Build a Critical Understanding of White Supremacy
Have an honest conversation with your colleagues and discuss what the biases that we hold that perpetuates white supremacy culture. It’s important to understand that white supremacy is also subtle and complex. As people who hold power in different spaces we have the responsibility to dismantle white supremacy in honest and brave ways. Here are some resources to get started.
Change the Ways We Include Youth
When you attend a future conference or learning opportunity, connect with Indigenous and youth of colour/organizations and sponsor youth who can otherwise not attend, to attend with you. The next important step is to have conversations with youth and other participants to discuss and understand how spaces are designed to exclude youth, even if they are included. Ask them questions and learn from them:
How do youth feel being in spaces such as this?
Why were they invited, while others are not? What is the system in place that perpetuates this?
How are spaces of learning designed by adults disrupted when youth participate?
What can be done in these spaces to ensure that youth are welcomed, valued, and heard, rather than tokenized?
Cherish these conversations and understand the work that you need to do to ensure that youth are included in this sector in ways that are equitable and powerful. Use these opportunities to develop pathways beyond the conference space to allow for youth to see themselves in the wider social innovation practice.

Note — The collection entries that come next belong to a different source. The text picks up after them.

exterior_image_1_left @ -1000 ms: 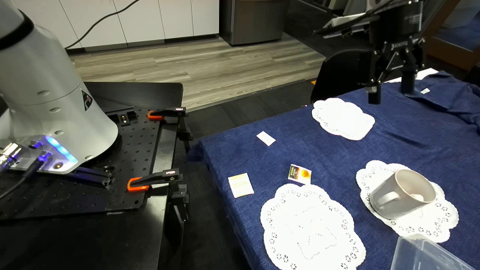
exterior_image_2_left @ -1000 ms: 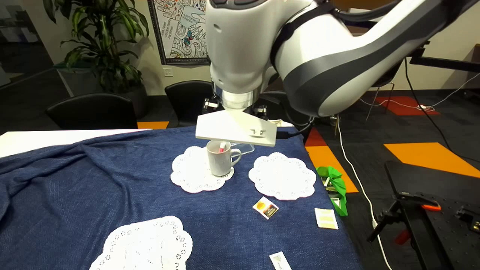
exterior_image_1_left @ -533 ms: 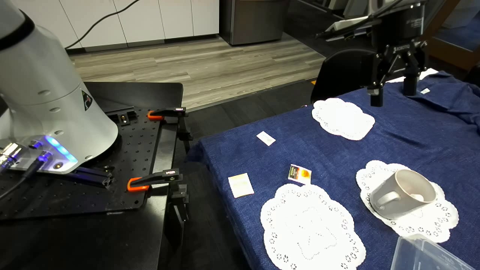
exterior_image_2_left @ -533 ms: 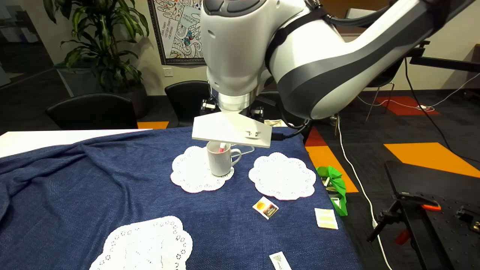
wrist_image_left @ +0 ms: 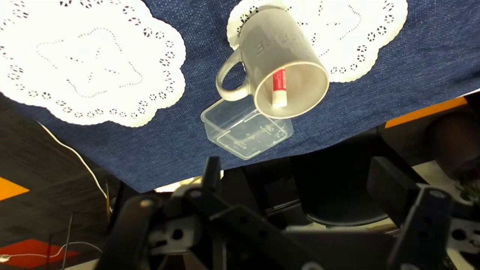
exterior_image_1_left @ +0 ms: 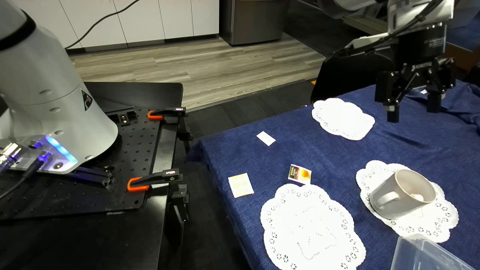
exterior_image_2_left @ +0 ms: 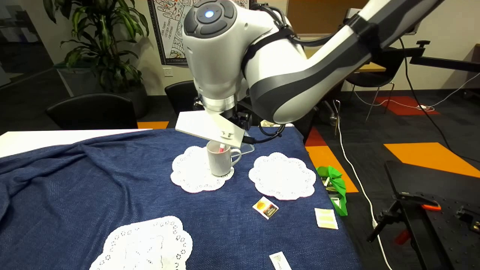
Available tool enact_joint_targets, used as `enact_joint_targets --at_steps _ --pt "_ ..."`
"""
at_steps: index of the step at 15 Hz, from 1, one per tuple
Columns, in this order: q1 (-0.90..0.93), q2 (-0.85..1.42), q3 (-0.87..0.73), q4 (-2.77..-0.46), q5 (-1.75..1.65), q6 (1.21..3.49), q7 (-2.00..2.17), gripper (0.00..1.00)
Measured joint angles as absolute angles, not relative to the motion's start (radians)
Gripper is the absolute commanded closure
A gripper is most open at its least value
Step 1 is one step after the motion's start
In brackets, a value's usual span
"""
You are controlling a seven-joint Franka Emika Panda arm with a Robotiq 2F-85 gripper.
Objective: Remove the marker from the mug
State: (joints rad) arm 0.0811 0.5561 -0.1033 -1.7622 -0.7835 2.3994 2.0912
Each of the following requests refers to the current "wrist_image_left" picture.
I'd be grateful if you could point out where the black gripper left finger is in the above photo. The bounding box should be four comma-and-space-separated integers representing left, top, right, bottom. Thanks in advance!
185, 156, 331, 270

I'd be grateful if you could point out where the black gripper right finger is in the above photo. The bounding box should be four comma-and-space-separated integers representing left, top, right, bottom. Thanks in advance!
365, 156, 454, 270

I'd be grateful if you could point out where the red and white marker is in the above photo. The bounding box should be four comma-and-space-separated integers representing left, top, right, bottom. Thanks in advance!
269, 67, 290, 109

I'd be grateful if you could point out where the grey ceramic mug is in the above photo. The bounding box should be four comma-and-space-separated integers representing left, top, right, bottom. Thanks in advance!
214, 4, 331, 120

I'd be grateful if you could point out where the white paper doily under mug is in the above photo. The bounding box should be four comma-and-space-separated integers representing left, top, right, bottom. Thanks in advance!
224, 0, 409, 84

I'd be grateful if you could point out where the clear plastic container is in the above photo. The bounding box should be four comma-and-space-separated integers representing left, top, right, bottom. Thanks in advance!
199, 97, 295, 162

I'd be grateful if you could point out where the blue denim tablecloth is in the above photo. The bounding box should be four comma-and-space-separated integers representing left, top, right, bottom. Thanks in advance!
0, 0, 480, 195

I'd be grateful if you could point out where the thick white cable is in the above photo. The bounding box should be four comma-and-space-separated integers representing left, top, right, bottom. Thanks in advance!
35, 121, 113, 217

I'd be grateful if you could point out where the thin white floor cable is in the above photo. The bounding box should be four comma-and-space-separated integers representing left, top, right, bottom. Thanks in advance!
0, 214, 104, 264

Support Indigenous Youth and Youth of Colour
I call upon the participants of CONVERGE to increase support Indigenous youth and youth of colour so that they have meaningful and dignifying opportunities to seek solutions to the complex problems we work to solve.
Include at least 2 youth in steering committees, boards, and funding/decision making models and compensate them for their time and contributions.
Include Indigenous youth and youth of colour in social innovation processes and labs and compensate them for their time and contributions.
Bring in a racial equity lens through granting and procurement models.
Fund, invest and support projects led by Indigenous youth and youth of colour that lead Truth and Reconciliation and anti-oppression work.
Case studies
Written by Kiri Bird, Associate Director RADIUS SFU
RADIUS and our leadership team have taken small steps and we are exploring further opportunities to centre a stronger racial equity and decolonization lens in our own processes and structures. So far this has included:
Allocating a new, dedicated personal professional development budget to all staff to pursue a training of their choosing to support them to help integrate these principles in their work.
Developing dedicated budgets for people of colour on our team to allocate towards mentorship and guidance from solidarity communities.
In interviewing processes, explicitly naming our intentions to advance racial equity and decolonization work within our organization, and evaluating candidates’ readiness to engage meaningfully in these discussions.
Re-orienting team wide professional development planning and funding to prioritize this work, including engaging outside supports in helping diagnose and develop points of action and process for improving policies, practices and structures.
Evaluating of the physical spaces we work in and curate to understand what will help create a safe, supported and welcoming environment and community.
Building room into team and organizational development processes to continue to revisit this as a top organizational development priority.